Steps To Do Adho Mukha Svanasana
- Start in Tadasana or jump your feet back to be approximately 4 to 6 feet apart
- Point your toes forward and place your heels slightly inward
- Bend your knees and lower your hips toward the floor
- Place your hands on the floor. The distance between them should be equal to your shoulder width
- As you exhale, press your hands on the floor and lift your hips toward the ceiling
- Walk your hands forward until your body forms an inverted "V" shape
- Keep your feet and legs together and your hips and thighs firm
- Press your shoulder blades down your back and bring your heels toward the floor
- Hold the pose for 30 seconds to 1 minute
Benefits
There are many benefits to practicing Adho Mukha Svanasana, or Downward Facing Dog Pose. This yoga for weight loss pose can help to improve your flexibility, strengthen your muscles, and calm your mind. Downward Facing Dog is also a great way to stretch your back and hamstrings and can even help relieve stress, tension, and headaches. If you are new to yoga for weight loss, Adho Mukha Svanasana is a great pose to start with.
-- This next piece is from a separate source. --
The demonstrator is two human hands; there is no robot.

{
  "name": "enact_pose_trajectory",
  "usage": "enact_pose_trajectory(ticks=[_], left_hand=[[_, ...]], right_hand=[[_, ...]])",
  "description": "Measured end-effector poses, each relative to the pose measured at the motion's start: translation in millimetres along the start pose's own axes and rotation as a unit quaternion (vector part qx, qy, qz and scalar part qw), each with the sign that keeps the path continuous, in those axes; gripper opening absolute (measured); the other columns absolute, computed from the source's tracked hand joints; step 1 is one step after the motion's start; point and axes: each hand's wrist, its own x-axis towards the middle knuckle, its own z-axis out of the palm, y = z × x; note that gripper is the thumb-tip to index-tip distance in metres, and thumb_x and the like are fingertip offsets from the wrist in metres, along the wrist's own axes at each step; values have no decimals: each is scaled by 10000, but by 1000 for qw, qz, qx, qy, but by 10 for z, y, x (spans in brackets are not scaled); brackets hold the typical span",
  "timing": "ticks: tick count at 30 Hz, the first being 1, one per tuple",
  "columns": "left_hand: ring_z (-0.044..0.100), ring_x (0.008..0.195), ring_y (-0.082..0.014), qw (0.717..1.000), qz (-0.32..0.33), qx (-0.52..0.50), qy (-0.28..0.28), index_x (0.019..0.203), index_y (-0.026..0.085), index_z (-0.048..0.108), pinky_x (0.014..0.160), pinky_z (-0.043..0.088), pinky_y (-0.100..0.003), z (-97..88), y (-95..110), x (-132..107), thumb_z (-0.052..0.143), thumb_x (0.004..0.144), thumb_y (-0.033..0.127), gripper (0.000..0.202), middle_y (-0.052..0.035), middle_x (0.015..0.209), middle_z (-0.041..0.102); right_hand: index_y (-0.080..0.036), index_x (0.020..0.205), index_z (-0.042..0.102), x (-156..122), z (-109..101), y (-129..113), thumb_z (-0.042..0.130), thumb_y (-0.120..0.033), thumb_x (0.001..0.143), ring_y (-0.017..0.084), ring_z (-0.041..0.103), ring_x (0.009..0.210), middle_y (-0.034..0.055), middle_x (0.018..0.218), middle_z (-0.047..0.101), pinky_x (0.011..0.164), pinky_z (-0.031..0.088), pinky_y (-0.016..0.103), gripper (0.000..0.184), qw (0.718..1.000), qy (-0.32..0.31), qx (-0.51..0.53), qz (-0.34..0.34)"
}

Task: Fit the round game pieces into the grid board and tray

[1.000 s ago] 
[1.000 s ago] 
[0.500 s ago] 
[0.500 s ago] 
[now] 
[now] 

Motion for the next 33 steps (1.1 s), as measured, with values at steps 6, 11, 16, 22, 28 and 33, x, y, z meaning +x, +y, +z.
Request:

Additional Read: Easy Yoga Poses and Tips To Build Your StrengthPrecautions
There are a few things to keep in mind while performing Adho Mukha Svanasana, or Downward Facing Dog Pose. First, be sure to warm up your body with some Sun Salutations or another form of gentle stretching before attempting this pose. Second, if you have any wrist or shoulder injuries, it's best to avoid this pose or modify it by placing your hands on blocks.
Tips
When performing Adho Mukha Svanasana, it is important to keep the following tips in mind:
- Keep the feet hip-width apart and the legs straight
- Release the pressure into the hands and lift the hips up and back
- Keep the core engaged and the breath steady
- Hold the pose for 3-5 breaths, and then release
Many yoga for weight loss poses can help with weight loss. The most effective poses challenge the body and raise the heart rate. Poses that work the arms, legs, and core are especially good for burning calories and losing weight.